Considering that references are such a very fundamental thing, it also makes good sense in my mind that ref fields would be emitted as byref fields in IL directly, not emitted as ByReference<T> or other special struct, but if necessary, emitting a special struct is also a workable solution. Ideally I'd favor having IL directly support this feature, but I'm not the expert in CLR.

I think it would be an impressively big win for C# if 20000 instances can be garbage-collected with the same cost as 1 object (or rather 1 array).

For another example of potential wins, have a look at System.Collections.Generic.SortedSet<T> and SortedDictionary<TKey,TValue> and you can see they contain an internal Node class:

internal class Node {
    public bool IsRed;
    public T Item;
    public Node Left;
    public Node Right;
}

This Node class could be changed to a struct:

internal struct Node {
    public bool IsRed;
    public T Item;
    public ref Node Left;
    public ref Node Right;
}

Even if SortedSet and SortedDictionary don't bother adjusting the page/array length dynamically, even if they simply use a constant page length of 10, the number of objects would be reduced to one-tenth of the current implementation with class Node.

verelpode commented 6 years ago

For another example, have a look at the internal struct MS.Internal.Xml.Cache.XPathNode. Although it is already optimized to a struct instead of class, imagine how much easier, simpler, and cleaner it would have been to write XPathNode if C# allowed XPathNode to contain ref XPathNode x; fields. I can think of numerous examples that would benefit from this feature.

jkotas commented 6 years ago

C# if 20000 instances can be garbage-collected with the same cost as 1 object (or rather 1 array)

The garbage collection cost is proportional to the bytes allocate and collected. The number of objects matters much less.

System.Collections.Generic.SortedSet<T> and SortedDictionary<TKey,TValue> MS.Internal.Xml.Cache.XPathNode

The ref fields would be allowed in ref-like types only. I do not think converting the structs to ref-like struct in these two examples would work in practice.

verelpode commented 6 years ago

The ref fields would be allowed in ref-like types only. I do not think converting the structs to ref-like struct in these two examples would work in practice.

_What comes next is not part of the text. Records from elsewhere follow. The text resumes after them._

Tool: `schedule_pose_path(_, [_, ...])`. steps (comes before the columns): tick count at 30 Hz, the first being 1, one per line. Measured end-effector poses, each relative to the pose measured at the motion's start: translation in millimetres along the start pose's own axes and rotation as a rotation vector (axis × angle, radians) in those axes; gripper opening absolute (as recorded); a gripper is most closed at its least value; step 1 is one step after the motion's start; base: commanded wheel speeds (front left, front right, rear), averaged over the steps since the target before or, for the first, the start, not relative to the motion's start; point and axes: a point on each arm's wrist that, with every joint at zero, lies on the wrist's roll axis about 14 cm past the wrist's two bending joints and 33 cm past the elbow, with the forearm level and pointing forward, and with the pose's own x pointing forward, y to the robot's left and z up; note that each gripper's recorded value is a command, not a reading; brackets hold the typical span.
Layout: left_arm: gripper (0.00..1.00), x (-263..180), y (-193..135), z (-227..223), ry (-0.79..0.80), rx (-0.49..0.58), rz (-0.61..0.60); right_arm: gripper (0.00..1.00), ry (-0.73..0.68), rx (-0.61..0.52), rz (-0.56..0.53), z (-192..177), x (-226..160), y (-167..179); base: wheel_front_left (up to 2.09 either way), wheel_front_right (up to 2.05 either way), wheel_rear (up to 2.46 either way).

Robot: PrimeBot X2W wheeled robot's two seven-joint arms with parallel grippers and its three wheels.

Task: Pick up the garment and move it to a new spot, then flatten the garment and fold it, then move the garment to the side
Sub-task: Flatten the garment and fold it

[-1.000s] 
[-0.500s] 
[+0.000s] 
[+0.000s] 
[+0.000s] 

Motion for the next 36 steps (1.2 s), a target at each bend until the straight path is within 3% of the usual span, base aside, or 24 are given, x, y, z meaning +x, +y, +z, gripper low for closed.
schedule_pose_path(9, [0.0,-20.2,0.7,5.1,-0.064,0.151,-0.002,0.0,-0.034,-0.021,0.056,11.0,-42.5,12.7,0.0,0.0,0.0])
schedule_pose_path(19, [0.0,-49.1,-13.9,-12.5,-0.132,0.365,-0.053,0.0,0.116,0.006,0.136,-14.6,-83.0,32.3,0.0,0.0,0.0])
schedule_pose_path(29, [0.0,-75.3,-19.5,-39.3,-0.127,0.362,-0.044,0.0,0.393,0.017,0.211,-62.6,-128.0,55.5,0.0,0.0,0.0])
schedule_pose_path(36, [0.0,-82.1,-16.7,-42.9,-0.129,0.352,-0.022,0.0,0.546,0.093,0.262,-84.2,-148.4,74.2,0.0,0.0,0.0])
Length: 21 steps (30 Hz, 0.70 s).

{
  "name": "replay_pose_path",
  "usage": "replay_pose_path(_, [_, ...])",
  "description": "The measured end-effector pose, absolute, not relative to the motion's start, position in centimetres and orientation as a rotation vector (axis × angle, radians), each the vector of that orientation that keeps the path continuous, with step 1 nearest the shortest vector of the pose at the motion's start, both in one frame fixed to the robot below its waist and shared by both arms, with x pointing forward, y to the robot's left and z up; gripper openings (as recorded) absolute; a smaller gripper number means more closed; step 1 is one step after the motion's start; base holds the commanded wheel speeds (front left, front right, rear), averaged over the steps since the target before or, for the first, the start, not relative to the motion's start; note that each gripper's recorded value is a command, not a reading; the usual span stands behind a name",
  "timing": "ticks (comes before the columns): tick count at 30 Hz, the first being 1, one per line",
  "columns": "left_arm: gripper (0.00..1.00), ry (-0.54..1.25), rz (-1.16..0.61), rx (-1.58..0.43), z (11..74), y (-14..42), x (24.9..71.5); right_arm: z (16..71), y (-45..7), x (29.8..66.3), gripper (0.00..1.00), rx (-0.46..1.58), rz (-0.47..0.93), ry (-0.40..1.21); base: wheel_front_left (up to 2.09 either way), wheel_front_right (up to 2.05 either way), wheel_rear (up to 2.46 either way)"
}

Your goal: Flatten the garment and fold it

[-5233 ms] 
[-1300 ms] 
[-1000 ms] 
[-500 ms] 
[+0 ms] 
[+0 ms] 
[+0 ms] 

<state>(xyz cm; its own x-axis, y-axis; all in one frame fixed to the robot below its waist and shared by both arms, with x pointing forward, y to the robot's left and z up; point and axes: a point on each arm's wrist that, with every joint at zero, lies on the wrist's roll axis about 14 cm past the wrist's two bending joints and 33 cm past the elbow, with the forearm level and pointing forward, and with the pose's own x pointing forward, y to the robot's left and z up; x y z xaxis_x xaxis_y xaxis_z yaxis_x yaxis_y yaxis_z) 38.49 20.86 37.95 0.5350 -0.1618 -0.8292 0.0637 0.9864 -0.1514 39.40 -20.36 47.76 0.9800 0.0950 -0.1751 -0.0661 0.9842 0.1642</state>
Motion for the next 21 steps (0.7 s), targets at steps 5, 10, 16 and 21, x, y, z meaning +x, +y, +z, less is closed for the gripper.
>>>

I agree, converting those two examples to stack-only/ref-like structs would not work, but in my proposal, I meant that a NORMAL struct and a normal class would be able to contain a field that contains a reference to some other struct instance stored in an array. My proposal is already possible to do today in the current C#, except that:

The syntax is cumbersome. It would be better with syntactic sugar and/or direct support in IL.
It could potentially be optimized further, but this optimization is not mandatory.

It already works without use of ref struct, ByReference<T>, and Span<T>. It doesn't need any magic structs or special new IL, except if you want to optimize it. For example, consider the SortedSet<T>.ReplaceChildOfNodeOrRoot method. Following I've rewritten this method to use struct Node instead of class Node. The following is how it looks with regular C#, without any new syntactic sugar. As you can see, it already works but the syntax is cumbersome -- it would be better with syntactic sugar and/or direct support in IL.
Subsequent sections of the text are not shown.